In the world of commercial leases, a “good guy” guaranty is a limited guaranty in which the guarantor’s obligation extends only up to the point that the tenant surrenders the premises to the landlord, leaving the tenant solely responsible for rent due from that point forward … . The question in this case is whether the guaranty at issue operates in that manner. The guarantor’s liability ended when the tenant vacated the premises and, under the terms of the guaranty in this agreement, was not conditioned on the landlord’s acceptance of that surrender. Accordingly, we reverse. * * *

It would be a simple matter for parties intending to enter into a “good guy” guaranty to say so explicitly, with clear language that does not require courts to resort to rules of construction regarding superfluity or canons that aid in determining the parties’ intent. Here, although the parties could have expressed their intent in a much simpler and clearer way and avoided this litigation entirely, we conclude that the guaranty in this case is limited, confining the guarantor’s liability to damages accruing prior to the date the tenant surrendered possession of the Premises. Under the terms of the guaranty, WSA [the tenant] surrendered possession of the Premises on or about November 30, 2020 when it provided 1995 CAM [the landlord] notice, completely vacated the Premises, and relinquished control of the Premises. 1995 CAM LLC v West Side Advisors, LLC, 2025 NY Slip Op 05782, CtApp 10-21-25

Practice Point: Consult this opinion for an analysis of a “good guy” guaranty of rent due under a commercial lease.

 

October 21, 2025
/ Medical Malpractice, Negligence

MOTHER IS PRECLUDED FROM RECOVERING PURELY EMOTIONAL DAMAGES FOR PRENATAL TORTS BASED ON A LACK-OF-INFORMED-CONSENT THEORY; THE CHILD WAS BORN ALIVE IN SERIOUS CONDITION AND DIED SOON THEREAFTER; MOTHER ALLEGED SHE DID NOT CONSENT TO THE FAILED VACUUM EXTRACTION PROCEDURE (CT APP).
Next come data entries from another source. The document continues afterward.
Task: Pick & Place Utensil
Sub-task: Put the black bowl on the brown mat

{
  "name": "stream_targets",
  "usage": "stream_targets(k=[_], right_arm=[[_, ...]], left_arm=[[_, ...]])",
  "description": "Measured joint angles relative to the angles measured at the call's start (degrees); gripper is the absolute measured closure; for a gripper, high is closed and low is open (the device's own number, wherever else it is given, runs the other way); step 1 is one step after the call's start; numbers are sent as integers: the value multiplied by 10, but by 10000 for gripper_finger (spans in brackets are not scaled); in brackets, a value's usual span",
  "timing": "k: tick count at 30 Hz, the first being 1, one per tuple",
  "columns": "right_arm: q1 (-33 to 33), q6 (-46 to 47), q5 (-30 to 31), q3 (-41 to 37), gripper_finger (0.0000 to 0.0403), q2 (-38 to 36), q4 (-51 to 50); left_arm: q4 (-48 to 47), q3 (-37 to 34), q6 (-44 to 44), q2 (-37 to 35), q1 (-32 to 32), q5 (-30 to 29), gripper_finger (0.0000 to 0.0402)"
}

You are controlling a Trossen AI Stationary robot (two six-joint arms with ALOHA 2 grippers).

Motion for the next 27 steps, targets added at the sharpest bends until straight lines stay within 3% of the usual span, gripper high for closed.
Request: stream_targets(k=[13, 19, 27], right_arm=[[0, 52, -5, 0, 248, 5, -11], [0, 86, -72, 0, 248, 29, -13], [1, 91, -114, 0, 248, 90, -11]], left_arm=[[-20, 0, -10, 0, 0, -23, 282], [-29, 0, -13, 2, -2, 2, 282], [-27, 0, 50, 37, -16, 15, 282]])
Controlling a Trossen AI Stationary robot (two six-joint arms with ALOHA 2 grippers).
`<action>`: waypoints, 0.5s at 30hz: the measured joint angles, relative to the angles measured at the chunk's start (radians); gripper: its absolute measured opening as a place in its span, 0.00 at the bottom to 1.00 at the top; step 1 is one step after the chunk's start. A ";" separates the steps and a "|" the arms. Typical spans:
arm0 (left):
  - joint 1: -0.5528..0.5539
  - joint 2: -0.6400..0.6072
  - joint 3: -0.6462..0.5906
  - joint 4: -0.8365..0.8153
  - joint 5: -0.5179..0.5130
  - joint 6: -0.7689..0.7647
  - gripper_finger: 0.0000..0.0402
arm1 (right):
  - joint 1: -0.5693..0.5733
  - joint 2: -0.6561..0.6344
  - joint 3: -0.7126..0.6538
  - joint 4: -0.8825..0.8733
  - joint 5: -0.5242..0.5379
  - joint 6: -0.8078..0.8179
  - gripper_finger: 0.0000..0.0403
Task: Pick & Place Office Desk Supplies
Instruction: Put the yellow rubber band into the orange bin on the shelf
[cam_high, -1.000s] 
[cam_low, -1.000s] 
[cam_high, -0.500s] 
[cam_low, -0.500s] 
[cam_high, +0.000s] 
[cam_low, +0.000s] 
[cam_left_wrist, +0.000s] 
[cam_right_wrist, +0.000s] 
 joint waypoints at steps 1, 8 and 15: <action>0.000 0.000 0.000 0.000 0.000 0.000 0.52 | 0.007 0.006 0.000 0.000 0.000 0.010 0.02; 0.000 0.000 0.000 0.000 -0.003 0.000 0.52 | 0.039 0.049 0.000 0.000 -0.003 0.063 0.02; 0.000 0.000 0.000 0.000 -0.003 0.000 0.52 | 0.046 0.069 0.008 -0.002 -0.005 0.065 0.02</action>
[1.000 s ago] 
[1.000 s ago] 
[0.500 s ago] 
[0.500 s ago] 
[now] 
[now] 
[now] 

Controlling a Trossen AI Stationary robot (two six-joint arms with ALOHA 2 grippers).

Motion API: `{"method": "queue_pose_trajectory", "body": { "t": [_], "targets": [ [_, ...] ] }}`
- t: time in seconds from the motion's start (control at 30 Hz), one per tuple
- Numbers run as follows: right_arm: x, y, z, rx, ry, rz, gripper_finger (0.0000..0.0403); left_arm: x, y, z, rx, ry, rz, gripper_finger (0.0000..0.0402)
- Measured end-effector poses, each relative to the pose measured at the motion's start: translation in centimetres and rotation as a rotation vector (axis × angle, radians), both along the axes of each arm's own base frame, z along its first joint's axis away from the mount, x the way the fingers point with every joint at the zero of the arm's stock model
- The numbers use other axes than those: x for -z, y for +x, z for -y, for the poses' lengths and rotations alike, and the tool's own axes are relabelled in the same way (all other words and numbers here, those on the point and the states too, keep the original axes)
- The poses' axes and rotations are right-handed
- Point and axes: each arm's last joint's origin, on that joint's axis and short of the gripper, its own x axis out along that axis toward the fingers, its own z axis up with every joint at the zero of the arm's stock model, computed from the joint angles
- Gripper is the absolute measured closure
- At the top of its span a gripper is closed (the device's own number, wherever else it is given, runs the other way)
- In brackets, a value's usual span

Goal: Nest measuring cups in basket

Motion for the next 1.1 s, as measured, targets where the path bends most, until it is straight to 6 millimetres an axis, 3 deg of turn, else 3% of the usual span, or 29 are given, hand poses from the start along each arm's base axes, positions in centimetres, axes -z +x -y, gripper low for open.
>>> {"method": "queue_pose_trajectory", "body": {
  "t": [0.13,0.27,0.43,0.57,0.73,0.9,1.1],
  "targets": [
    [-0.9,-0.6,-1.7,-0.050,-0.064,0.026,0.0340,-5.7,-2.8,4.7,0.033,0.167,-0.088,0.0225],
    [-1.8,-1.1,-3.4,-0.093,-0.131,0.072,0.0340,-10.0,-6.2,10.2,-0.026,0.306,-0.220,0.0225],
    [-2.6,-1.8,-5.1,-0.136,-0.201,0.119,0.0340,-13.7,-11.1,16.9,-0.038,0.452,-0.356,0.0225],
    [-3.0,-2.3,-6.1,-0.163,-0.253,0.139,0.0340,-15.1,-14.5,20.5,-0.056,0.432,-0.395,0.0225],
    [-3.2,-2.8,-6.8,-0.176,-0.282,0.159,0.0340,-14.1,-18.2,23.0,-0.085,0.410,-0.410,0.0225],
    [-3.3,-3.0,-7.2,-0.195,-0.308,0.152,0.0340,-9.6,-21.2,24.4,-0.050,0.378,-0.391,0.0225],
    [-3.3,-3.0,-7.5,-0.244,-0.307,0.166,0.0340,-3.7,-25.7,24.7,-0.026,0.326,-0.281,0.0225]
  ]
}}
The Court of Appeals, reversing the Appellate Division, in a full-fledged opinion by Judge Singas, over two dissenting opinions (three judges), determined plaintiff mother was precluded from recovering purely emotional damages for prenatal torts based on lack of informed consent. The child was born alive but died shortly thereafter. Mother alleged she did not consent to the unsuccessful vacuum extraction procedure:

In this appeal, we must determine whether this Court’s precedent limiting recovery of purely emotional damages for prenatal torts, as reaffirmed in Sheppard-Mobley v King (4 NY3d 627 [2005]), applies to medical malpractice claims premised on lack of informed consent. We hold that it does. We are further asked, by plaintiff and the Appellate Division, to overrule our unanimous holding in Sheppard-Mobley and prior cases dictating that result. Adherence to stare decisis principles leads us to decline that invitation. * * *

Though Sheppard-Mobley involved a “traditional” medical malpractice claim, its holding was clear: a birthing parent may not “recover damages for emotional harm where . . . alleged medical malpractice causes in utero injury to the fetus, subsequently born alive” (4 NY3d at 634). As our case law and the Public Health Law make clear, a lack of informed consent claim is a type of medical malpractice claim … . Thus, a straightforward reading of Sheppard-Mobley forecloses plaintiff’s claim. SanMiguel v Grimaldi, 2025 NY Slip Op 05780, CtApp 10-21-25

Practice Point: Adhering to precedent, the Court of Appeals determined mother was precluded from recovering purely emotional damages for prenatal torts based on a lack-of-informed-consent theory. The child was born alive in serious condition. Mother alleged she did not consent to the failed vacuum extraction procedure.

 

October 21, 2025
/ Family Law

THE NYC ADMINISTRATION FOR CHILDREN’S SERVICES (ACS) DID NOT MEET ITS BURDEN TO PROVE IT MADE DILIGENT EFFORTS TO HELP REUNITE FATHER WITH HIS CHILD IN THIS PARENTAL-RIGHTS-TERMINATION PROCEEDING (CT APP). ​

The Court of Appeals, in a full-fledged opinion by Judge Rivera, reversing Family Court, determined the NYC Administration for Children’s Services (ACS) did not demonstrate “that it undertook ‘diligent efforts to encourage and strengthen the parental relationship’ or that such efforts would have been ‘detrimental to the best interests of the child’…” in this termination of parental rights proceeding:

The record below demonstrates that the child services agency failed to present evidence of diligent efforts to help reunite father and his child before it petitioned to terminate father’s parental rights. First, the agency failed to adequately accommodate and account for father’s linguistic needs. Father does not speak or understand English, but the agency never provided interpretive services during family visits, which were the most significant interactions between father, the child, the agency caseworker, and the child’s foster parents. The agency also failed to provide interpretation services at the child’s medical appointments or even give father advance notice of when those appointments were scheduled, precluding him from taking part in that critical aspect of his child’s care. Second, despite the child services agency’s belief that father’s lack of insight into mother’s mental health needs and their impact on parenting the child was the weightiest barrier to reunification, it failed to refer father to individual counseling or a support group so he could gain that insight. Finally, although the child services agency identified father’s living arrangements and onerous work schedule as further obstacles to reunification, it took few steps to help him secure appropriate housing or employment, which could have made it easier for father to visit his child.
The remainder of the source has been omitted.